The following review is free from plot spoilers.
For years now, the summer release schedules have been dominated by wave upon wave of sequels to (and re-boots of) pre-existing franchises. A quick scan through the current cinema listings proves this year to be no exception. What with all the Hangovers, X-Men and Kung Fu Pandas already crowding our screens and more Transformers and wizards on their way, it becomes increasingly frustrating that even those films without a number affixed to the end of their title are cynically produced with an eye to earning one as quickly as possible, their narratives eschewing any sense of self-contained closure in favour of a more episodic resolution, a two hour first-act set-up for the inevitable continuation a couple of summers hence.

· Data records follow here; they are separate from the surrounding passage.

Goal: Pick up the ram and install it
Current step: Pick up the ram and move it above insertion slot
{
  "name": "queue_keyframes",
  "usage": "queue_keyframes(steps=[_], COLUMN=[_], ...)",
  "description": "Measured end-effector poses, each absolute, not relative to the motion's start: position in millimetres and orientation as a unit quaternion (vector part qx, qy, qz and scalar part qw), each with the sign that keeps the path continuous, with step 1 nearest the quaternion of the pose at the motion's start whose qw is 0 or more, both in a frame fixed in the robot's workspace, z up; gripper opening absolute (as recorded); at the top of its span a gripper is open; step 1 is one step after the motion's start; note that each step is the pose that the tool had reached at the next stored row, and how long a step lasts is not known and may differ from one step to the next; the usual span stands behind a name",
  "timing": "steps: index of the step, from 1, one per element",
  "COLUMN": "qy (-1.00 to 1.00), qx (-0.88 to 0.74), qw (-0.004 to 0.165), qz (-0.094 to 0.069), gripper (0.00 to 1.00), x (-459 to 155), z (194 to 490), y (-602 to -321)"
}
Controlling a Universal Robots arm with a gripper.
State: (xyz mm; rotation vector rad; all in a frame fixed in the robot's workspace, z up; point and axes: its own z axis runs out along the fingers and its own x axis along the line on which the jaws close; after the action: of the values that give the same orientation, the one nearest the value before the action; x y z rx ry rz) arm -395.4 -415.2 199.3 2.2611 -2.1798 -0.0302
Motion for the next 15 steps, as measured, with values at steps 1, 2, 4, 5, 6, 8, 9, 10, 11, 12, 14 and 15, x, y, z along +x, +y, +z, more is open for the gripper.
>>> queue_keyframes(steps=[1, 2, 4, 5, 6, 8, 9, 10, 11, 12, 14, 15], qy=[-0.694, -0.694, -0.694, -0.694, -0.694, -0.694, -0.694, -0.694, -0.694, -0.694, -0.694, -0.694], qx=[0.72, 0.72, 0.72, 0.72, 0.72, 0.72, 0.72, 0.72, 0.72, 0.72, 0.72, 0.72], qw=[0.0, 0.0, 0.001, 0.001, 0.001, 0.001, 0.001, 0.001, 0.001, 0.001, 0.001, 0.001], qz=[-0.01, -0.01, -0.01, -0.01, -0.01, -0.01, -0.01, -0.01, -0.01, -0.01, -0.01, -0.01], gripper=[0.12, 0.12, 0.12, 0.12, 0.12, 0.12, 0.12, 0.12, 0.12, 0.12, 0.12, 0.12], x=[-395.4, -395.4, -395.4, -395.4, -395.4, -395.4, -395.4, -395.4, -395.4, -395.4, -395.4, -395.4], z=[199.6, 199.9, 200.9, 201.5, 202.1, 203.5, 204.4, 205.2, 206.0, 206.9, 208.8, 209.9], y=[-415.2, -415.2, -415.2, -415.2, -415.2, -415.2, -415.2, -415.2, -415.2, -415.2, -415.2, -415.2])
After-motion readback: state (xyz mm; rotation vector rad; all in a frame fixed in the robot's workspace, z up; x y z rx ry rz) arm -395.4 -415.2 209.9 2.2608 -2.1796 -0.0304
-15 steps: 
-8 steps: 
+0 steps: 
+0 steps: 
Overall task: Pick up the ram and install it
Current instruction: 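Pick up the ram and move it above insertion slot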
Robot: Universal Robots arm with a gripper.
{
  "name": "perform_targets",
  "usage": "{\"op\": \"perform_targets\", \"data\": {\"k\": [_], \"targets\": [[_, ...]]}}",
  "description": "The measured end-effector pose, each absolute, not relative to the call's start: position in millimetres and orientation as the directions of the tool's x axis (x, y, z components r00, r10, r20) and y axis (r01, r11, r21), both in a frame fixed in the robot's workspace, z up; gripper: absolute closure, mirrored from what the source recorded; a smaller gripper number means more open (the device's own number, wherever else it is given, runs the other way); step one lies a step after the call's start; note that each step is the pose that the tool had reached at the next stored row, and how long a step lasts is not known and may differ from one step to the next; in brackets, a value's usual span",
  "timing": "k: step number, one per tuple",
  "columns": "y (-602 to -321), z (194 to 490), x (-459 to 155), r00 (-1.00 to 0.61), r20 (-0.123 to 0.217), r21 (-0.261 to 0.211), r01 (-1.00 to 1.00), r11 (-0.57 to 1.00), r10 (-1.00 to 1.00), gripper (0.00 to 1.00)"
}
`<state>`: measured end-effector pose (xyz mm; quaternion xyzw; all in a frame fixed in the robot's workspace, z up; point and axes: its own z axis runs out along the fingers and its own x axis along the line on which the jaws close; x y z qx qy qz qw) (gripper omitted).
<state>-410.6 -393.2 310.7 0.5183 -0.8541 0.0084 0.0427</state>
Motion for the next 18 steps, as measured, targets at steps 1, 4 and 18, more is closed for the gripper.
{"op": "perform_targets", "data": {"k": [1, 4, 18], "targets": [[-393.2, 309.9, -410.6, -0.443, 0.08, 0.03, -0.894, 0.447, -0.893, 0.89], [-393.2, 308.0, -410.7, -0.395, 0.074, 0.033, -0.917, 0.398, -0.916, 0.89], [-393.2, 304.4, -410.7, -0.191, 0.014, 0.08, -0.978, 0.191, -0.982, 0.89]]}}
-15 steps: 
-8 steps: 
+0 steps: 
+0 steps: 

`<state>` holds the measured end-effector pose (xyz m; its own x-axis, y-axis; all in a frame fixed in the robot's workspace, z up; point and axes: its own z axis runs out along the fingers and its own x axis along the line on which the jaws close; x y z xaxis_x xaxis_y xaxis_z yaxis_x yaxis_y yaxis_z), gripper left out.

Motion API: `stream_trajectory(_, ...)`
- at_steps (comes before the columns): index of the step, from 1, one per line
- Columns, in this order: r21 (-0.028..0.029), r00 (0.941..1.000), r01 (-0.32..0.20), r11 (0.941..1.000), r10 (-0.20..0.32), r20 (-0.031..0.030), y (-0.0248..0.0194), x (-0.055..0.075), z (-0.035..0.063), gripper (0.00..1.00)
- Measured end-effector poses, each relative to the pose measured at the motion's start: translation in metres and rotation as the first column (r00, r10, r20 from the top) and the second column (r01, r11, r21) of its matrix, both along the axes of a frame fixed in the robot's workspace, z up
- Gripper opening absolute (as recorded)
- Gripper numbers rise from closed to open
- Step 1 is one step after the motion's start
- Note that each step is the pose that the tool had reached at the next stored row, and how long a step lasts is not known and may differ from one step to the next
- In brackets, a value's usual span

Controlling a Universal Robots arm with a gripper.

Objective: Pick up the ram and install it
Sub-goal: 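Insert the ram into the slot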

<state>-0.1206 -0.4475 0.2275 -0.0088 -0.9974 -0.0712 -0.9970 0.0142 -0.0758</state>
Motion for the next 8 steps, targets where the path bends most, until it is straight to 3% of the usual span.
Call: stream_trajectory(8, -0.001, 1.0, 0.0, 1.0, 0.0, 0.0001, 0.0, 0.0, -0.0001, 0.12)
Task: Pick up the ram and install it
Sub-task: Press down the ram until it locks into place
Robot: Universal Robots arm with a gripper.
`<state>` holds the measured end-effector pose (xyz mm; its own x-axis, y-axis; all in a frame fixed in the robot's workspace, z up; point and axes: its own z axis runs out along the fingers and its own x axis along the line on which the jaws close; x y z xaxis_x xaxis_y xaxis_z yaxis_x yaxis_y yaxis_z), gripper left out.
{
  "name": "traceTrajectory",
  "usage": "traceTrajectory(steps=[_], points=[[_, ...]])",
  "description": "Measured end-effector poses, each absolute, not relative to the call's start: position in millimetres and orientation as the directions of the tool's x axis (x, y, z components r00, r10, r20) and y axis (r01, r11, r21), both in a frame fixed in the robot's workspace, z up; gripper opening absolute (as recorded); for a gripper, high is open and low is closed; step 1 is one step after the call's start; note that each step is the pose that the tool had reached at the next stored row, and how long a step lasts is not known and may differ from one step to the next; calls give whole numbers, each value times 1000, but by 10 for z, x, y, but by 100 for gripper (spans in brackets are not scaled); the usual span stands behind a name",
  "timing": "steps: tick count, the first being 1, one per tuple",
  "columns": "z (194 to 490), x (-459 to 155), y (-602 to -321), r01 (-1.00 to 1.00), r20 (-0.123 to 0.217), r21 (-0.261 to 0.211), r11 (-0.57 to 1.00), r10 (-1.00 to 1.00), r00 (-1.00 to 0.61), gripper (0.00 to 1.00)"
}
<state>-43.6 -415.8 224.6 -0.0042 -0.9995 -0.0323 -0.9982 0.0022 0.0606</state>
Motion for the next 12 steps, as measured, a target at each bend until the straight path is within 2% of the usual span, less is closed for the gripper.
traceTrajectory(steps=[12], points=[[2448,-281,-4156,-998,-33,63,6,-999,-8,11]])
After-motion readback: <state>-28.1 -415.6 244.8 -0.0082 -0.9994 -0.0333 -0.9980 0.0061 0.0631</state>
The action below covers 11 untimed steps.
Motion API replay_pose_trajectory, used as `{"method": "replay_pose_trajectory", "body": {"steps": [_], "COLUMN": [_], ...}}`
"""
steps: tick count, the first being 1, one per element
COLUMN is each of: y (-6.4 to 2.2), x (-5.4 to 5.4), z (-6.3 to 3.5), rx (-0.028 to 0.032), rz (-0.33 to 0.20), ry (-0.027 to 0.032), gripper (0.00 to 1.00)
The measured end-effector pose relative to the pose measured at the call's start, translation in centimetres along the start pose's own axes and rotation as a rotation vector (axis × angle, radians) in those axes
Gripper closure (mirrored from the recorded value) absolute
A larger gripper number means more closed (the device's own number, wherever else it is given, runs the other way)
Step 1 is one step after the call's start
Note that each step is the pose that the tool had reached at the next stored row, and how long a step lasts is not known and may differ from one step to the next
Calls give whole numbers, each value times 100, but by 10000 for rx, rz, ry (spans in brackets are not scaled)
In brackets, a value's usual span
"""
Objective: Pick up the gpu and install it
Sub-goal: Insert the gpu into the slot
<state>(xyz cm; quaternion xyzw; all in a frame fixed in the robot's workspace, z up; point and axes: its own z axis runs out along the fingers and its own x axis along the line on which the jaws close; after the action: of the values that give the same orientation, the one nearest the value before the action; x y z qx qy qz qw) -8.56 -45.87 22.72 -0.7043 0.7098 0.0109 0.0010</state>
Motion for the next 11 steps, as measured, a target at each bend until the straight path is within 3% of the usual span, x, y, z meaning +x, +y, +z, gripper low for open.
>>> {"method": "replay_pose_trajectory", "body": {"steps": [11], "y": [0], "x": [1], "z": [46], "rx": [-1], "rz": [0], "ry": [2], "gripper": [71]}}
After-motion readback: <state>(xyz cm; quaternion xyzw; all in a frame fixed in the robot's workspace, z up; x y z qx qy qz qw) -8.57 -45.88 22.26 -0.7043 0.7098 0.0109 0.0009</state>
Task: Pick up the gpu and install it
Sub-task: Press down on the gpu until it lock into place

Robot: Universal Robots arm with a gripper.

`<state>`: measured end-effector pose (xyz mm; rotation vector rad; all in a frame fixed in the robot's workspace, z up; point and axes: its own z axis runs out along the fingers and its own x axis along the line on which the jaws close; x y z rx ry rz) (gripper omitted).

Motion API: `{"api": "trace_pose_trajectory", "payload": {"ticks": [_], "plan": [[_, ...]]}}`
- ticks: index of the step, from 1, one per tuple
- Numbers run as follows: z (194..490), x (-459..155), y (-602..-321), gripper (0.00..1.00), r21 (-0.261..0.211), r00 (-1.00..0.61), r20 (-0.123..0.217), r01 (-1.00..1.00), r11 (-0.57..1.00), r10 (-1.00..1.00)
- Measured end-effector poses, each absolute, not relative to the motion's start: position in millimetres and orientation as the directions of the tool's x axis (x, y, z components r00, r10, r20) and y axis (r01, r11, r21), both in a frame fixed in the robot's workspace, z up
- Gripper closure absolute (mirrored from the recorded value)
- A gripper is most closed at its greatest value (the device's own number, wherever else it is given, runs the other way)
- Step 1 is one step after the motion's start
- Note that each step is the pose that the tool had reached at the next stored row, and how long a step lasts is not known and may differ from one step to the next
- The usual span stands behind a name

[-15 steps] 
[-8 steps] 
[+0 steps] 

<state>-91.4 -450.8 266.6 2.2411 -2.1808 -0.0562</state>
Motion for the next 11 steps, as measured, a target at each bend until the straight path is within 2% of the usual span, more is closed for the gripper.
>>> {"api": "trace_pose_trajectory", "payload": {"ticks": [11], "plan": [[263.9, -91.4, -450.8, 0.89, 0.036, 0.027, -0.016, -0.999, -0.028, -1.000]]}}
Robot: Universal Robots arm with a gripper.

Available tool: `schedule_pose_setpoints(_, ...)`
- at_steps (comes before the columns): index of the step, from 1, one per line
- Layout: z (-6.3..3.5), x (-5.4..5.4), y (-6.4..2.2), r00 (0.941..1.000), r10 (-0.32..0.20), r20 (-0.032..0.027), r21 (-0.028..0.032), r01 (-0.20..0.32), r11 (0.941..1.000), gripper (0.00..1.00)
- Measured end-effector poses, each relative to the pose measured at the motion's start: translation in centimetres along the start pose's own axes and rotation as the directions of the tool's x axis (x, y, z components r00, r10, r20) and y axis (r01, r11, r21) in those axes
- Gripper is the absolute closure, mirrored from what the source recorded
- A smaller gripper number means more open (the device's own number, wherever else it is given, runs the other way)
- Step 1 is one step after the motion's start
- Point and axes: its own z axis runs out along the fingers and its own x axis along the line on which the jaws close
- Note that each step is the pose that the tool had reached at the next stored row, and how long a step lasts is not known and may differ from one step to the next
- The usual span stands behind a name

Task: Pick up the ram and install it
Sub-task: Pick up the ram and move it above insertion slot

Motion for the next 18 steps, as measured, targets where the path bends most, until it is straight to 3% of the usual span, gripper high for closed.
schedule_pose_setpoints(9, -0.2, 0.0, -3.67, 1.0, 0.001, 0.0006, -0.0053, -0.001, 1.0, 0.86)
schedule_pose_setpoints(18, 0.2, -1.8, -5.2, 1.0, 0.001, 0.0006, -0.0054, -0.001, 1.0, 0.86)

Director J.J. Abrams’ Super 8, whilst still numerically suffixed, offers a different prospect altogether. It’s not a prequel or re-boot of a known property, structuring itself as a singular entity not noticeably geared towards a sequel (although perhaps a future instalment could see its central filmmaking premise used deconstructively, as the escaped creature apathetically tours the celebrity circuit after destroying Rome in Super 8½). That’s not to say that this is an original picture by any means. In fact it’s intentionally, very specifically derivative. But when said derivation pays forensic homage to the one filmmaker who, at his peak, captivated an entire generation of cinema-goers, and demonstrates such an acute understanding of what made those films work on both a visual and emotional level, that’s not necessarily a negative association.
In both his role as creator of the television series’ Alias (2001-2006) and Lost (2004-2010), and as director of previous features Mission : Impossible III (2006) and Star Trek (2009), Abrams has displayed a strong flair for character-led storytelling, if little visual identity beyond a keen ability to orchestrate a dynamic set piece. But demonstrating a unique directorial personality is of little concern to him here, choosing to suppress any such glimmer of individuality in favour of the sublimation of every frame to the technical mastery of another filmmaker's style altogether. Super 8’s raison d’être is to nostalgically replicate on every level the spectacle and child's-eye-view sense of wonder previously utilised to phenomenal commercial success by Steven Spielberg in the late 70s and early 80s.
On a technical level, Super 8 brings to mind Gus Van Sant's shot-for-shot re-make of Hitchcock's Psycho (1998) in its studied appropriation of form and technique, forging its own progenitor's signature to an even greater degree than previous high profile, Spielberg-produced pictures. Whilst the likes of Tobe Hooper's Poltergeist (1982), Richard Donner's The Goonies (1985) and Joe Dante's Gremlins (1984) assimilated their producer's distinctive talents to a degree themselves and here serve as tonal touchstones, it's Spielberg's own E.T. The Extra-Terrestrial (1982) which stands as the key referential text, and Abrams proves himself a master counterfeiter.
Every effort has been made to ensure that Super 8 looks as well as feels like a film shot circa 1980, with Larry Fong's twinkling lens flares and shimmering cinematography bathed in a magic-hour haze at every opportunity. Costume and production design never miss a beat in detailed specificity, capturing a solid sense of early-80s verisimilitude more often than nostalgic reminiscence (although in tandem with Van Sant's Psycho, it appears a lingering fascination with the Walkman is an irresistible period-setting touchstone).
The conversations between director and producer out of which the project grew lend Super 8 an autobiographical element, one can see a young Spielberg in Charles, directing his pals in an 8mm zombie movie with dogged enthusiasm, and improvising around the army's occupation of their town to add 'production value', fully exploited during the extraordinary train crash near the start which sets the bigger story in motion. When we finally see Charles' finished short during the closing credits, it proves the highlight of Abrams' film, and is presumably not a far stretch from Spielberg's own home-made shorts Escape to Nowhere and Firelight, instructed by a love for genre cinema and sci-fi in the same way the kids here sport Romero references in their film and Halloween posters on their wall.
All Spielbergian tropes are present and correct, Joe and Alice's single parent homes are juxtaposed with the chaos of Charles', and adult figures are sidelined as an incomprehensible authority not up to the task at hand. This is a kids-own adventure in the best sense, a hymn to friendship and childhood that never condescends its characters. Abrams has certainly found young actors more than up to the challenge of fleshing out the sparkling dialogue and imbuing their roles with distinct wit and personality, the adult mindset is a different planet to them, something mirrored in the grown-ups' misunderstanding of the creature. Even if Spielberg's tendency towards overt sentiment is an inevitable by-product of such devoted homage, the investment in character as we reach the film's barnstorming climax is strong enough to excuse even the most heavy-handed instance, and may well apply pressure to even the most cynical heartstrings. Spectacle aside, with Super 8, Abrams has given his characters more than enough space to grow on screen, offering a wish fulfilment fantasy for today's kids and adults alike in much the same way that Spielberg did with E.T. almost 30 years ago, and in doing so has crafted one of the finest summer blockbusters in years.